I've read "AB Testing other factors besides conversion rate", but I don't know if it's relevant with my question, even if it seems similar.
Here is my problem. Let's assume I am creating a new tools designed to help user do their task. I A/B test this tools, where some user get the tools, and other doesn't. I want to know if the tools really helping user with the task.
My null hypothesis: users without tools finish their task as fast as than users without tools.
1. Is my hypothesis valid? Can we statisitically prove this? Should I use no less faster instead of slower?
Assuming valid (or it's going the right way), 2. What is the data I need to prove this tools help users?
While on experiment, the user do the task more than one time. I don't know what the effect of that in the experiment, but user with tools will consistently have ability to use the tools, and user without will consistently not using the tools.
Let's say I assume the time users needed to complete experiment is what I needed to collect.
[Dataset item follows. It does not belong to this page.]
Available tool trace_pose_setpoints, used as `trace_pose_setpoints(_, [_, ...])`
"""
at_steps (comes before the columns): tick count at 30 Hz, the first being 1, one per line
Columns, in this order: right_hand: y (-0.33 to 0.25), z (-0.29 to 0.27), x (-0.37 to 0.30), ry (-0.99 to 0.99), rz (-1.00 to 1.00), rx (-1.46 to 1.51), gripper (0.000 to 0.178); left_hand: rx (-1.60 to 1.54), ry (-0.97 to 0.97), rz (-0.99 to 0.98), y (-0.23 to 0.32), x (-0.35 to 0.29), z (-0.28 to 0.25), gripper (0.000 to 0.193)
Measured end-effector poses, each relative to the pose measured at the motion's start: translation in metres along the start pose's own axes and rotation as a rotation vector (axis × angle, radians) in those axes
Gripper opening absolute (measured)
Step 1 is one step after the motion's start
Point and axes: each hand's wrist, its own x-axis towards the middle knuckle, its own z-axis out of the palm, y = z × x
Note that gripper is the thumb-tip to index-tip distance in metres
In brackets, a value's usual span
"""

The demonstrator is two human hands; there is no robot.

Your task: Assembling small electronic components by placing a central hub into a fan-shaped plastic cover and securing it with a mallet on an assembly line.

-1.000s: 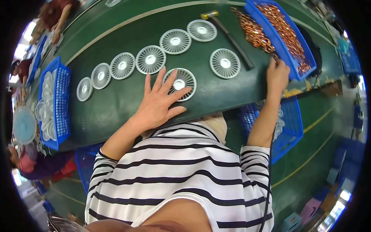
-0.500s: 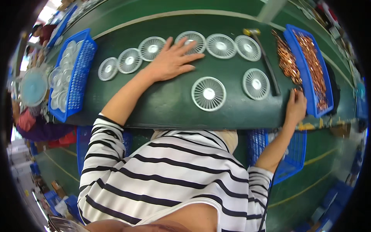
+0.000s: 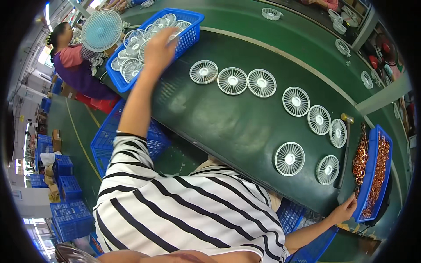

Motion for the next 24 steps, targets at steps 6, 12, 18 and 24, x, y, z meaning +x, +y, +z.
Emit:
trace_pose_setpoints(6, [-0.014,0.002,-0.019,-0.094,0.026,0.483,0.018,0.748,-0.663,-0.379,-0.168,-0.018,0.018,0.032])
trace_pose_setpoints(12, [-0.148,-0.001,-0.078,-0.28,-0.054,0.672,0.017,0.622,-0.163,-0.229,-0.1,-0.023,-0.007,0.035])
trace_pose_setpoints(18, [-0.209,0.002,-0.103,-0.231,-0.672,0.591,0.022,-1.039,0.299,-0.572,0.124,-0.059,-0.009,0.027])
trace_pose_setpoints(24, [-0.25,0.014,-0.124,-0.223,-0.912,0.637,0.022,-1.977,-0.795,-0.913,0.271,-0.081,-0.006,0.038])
I have the data for each user, number of task they did, and how long they finish the task. The task is identical for all user in the experiment.
And then I gathered following data:
| sample | (Average time / User) |
without tools| 184 | 17 |
with tools | 176 | 12 |
2. I this kind of data correct? I mean, am I going the right way? Should I averages it? If not, how should I give the data? Should I only use the first time the user use it? But I want to prove the tools really helping people, so the first time uses might made people need time to learn.
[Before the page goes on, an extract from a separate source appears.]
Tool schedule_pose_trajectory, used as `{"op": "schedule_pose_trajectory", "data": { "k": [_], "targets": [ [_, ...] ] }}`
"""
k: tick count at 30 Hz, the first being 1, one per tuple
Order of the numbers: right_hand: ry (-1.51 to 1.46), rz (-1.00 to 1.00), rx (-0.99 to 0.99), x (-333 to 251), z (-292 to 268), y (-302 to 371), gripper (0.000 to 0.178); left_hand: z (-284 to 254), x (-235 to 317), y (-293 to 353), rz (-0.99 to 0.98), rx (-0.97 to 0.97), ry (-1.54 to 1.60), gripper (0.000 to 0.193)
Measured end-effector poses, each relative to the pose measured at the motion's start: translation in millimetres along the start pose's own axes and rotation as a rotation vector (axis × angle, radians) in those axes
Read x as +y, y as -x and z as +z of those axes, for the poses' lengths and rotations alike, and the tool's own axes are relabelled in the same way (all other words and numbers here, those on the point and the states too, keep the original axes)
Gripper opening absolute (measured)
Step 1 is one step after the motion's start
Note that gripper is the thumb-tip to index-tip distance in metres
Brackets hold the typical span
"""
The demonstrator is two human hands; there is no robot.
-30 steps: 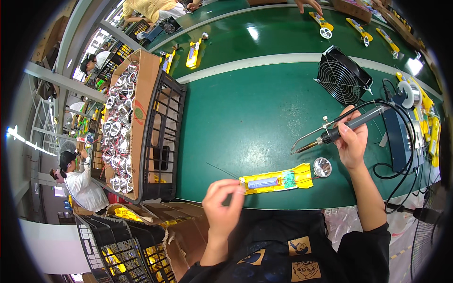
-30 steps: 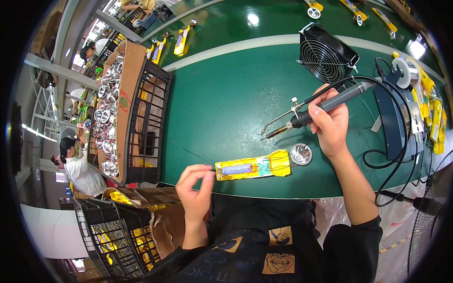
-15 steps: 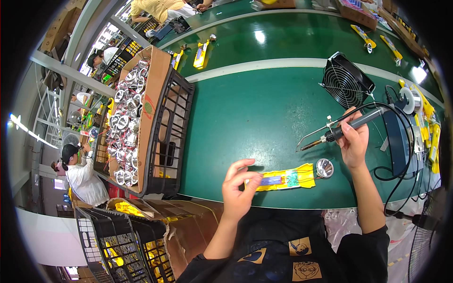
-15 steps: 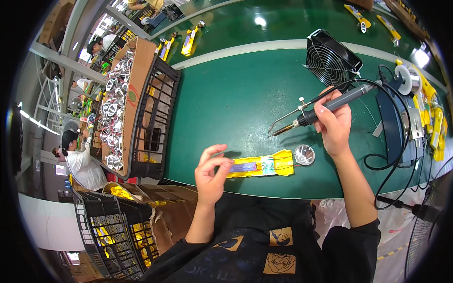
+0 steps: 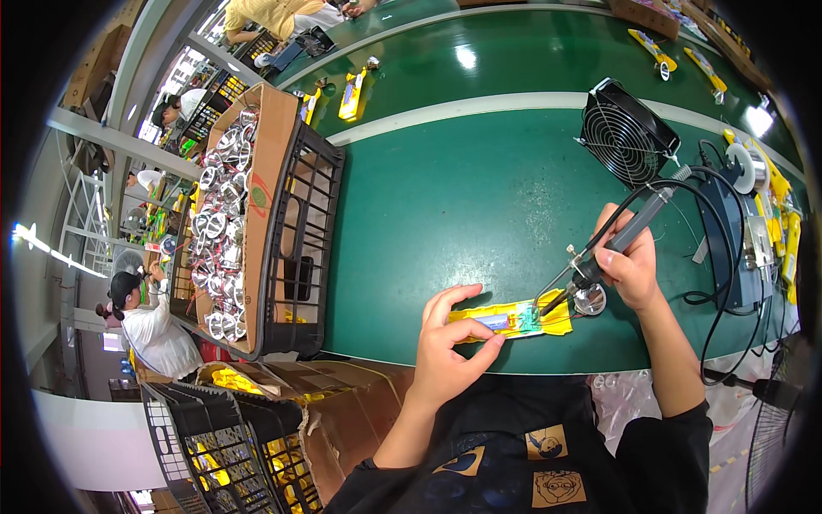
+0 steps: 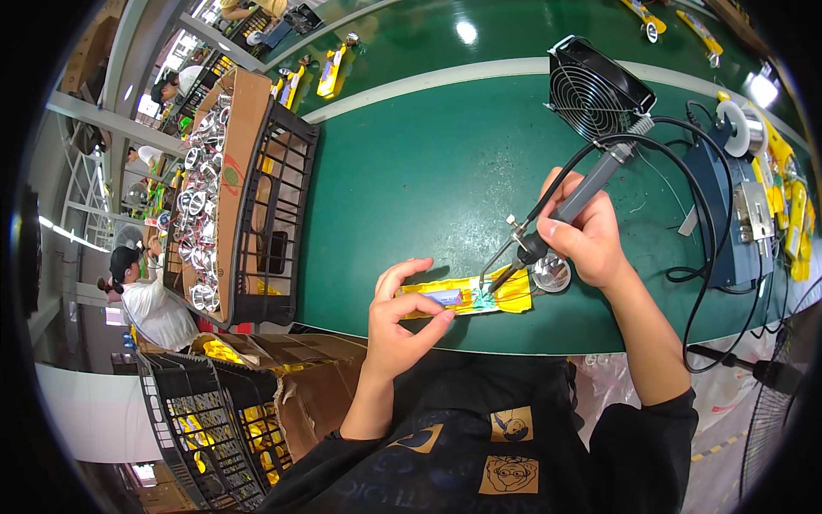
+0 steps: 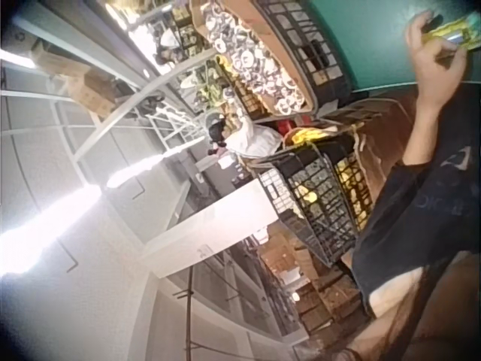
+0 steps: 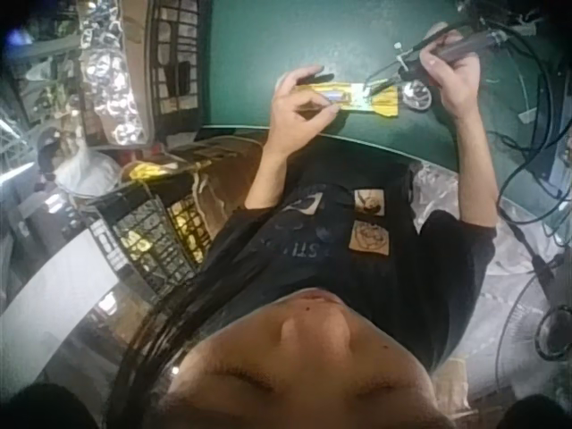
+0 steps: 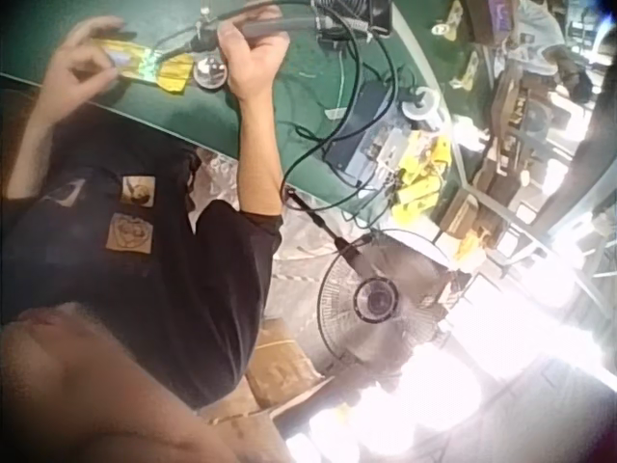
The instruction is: The person solders electrical components inside flashlight casings using a soldering iron, places the flashlights onto the conveyor belt, and moves a box of reflector parts on the workbench.
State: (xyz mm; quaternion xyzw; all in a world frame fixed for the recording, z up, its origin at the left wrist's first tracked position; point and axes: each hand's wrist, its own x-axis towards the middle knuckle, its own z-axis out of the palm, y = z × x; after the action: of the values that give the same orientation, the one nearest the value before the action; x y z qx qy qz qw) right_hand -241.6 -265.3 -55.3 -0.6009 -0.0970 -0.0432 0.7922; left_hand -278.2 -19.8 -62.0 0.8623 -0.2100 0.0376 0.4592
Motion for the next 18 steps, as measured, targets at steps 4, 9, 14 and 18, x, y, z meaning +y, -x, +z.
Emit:
{"op": "schedule_pose_trajectory", "data": {
  "k": [4,9,14,18],
  "targets": [
    [0.065,-0.027,-0.045,0.6,-4.0,-0.6,0.018,2.3,-1.4,-0.3,-0.011,0.011,0.028,0.008],
    [0.192,-0.032,-0.142,-3.8,-0.9,-0.8,0.014,2.5,-1.8,0.6,-0.004,0.014,0.021,0.008],
    [0.215,-0.054,-0.185,-0.9,0.2,-0.4,0.014,3.3,-2.1,1.2,-0.024,0.027,0.032,0.007],
    [0.209,-0.070,-0.190,0.7,-0.1,0.5,0.016,3.4,-2.9,1.7,-0.024,0.031,0.041,0.007]
  ]
}}
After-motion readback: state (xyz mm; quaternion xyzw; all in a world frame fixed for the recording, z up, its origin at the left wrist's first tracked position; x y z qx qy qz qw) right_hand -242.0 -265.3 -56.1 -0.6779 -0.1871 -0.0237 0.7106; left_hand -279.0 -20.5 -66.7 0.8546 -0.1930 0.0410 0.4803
From the data, statistically intuitive, the tools helped users, because users can finish their work averagely faster, and there is smaller action to do.
3. How to prove it mathematically? Is it even my intuitive correct?
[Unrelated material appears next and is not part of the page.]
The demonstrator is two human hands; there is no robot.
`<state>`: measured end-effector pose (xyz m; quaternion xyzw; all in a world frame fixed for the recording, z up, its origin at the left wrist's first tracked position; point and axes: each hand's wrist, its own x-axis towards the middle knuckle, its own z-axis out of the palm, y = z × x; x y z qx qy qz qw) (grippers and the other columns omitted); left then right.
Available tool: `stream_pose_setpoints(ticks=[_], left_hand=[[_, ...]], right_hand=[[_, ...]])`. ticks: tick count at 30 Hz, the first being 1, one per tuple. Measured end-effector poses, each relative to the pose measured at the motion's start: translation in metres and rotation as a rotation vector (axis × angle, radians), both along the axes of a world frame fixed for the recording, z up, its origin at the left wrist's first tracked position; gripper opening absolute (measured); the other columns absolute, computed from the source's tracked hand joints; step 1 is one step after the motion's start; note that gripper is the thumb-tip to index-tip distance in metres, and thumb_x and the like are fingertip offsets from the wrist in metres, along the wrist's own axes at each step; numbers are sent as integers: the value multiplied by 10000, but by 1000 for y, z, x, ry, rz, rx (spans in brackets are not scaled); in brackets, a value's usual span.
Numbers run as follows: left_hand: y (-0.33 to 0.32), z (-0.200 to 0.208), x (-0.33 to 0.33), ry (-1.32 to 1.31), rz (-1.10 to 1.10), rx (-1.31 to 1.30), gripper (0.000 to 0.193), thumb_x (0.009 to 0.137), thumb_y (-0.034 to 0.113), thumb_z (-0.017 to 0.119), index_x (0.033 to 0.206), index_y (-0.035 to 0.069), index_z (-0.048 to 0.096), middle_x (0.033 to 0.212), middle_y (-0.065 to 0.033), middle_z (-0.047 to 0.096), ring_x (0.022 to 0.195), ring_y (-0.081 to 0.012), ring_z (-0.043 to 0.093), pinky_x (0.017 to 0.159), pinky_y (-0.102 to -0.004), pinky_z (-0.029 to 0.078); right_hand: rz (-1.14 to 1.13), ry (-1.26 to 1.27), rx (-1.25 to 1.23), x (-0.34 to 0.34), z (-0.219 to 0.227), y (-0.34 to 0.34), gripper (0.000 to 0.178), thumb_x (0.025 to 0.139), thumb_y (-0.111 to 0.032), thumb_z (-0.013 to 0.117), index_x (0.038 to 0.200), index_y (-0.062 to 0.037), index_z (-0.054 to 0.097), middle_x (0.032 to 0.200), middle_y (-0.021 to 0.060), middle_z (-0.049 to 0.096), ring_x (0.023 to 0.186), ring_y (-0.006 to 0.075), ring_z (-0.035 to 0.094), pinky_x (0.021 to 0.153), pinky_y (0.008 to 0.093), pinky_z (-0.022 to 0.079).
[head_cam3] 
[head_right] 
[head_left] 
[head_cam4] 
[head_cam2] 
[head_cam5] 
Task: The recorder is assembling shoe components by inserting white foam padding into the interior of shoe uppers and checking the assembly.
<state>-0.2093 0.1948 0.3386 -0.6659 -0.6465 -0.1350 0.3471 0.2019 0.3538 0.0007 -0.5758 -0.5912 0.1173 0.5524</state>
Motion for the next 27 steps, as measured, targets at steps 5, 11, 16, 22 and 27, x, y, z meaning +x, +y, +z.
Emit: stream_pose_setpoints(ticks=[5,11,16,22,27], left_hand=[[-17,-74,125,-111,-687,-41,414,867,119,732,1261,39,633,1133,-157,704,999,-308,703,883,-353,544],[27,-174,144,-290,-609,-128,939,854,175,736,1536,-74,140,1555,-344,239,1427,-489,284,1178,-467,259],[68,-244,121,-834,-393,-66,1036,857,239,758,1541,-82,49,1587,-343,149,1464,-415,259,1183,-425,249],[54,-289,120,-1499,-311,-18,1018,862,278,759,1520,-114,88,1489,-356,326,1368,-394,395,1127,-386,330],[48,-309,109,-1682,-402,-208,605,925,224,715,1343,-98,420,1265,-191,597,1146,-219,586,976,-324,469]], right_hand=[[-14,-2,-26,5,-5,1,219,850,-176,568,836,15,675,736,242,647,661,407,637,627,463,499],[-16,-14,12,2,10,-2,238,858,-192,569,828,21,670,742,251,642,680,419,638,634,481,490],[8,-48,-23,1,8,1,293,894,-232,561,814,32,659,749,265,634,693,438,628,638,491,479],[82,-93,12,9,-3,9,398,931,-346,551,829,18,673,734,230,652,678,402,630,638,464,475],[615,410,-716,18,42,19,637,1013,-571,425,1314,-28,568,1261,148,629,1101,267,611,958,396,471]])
We can calculate the standar deviation for each set (with tools and without), and then calculate their standar error. From what I've search, we can calculate the standar error for each data as
se(withouttools-withtools) = sqrt(sqr(se(withtools)) + sqr(se(withouttools)) )
Then we can calculate the z-score as
z-score = (mean(withouttools) - mean(withtools)) / se(withouttools-withtools)
Based on the data-distribution, we can compare z-score with significance value with p = 0.05. Null hypothesis states average time of people withouttools will be as fast as with tools (no effect of the tools). We are only interested whether using tools will be faster than without, so we are using one-tailed test.
That means if z-score of data > z-score of significant point, i.e. if z-score > 1.645, The null hypothesis can be rejected confidently, that is, using tools will make people finish their task faster than without. Here I assumed the data is normal distribution, because of Central Limit Theorem. But I don't know if it's valid assumption.
4. Am I calculating it correctly? How should I actually calculate it?
5. If I'm still not confident, or have not enough data, how much data I need? How long I should run the test?
Thank you.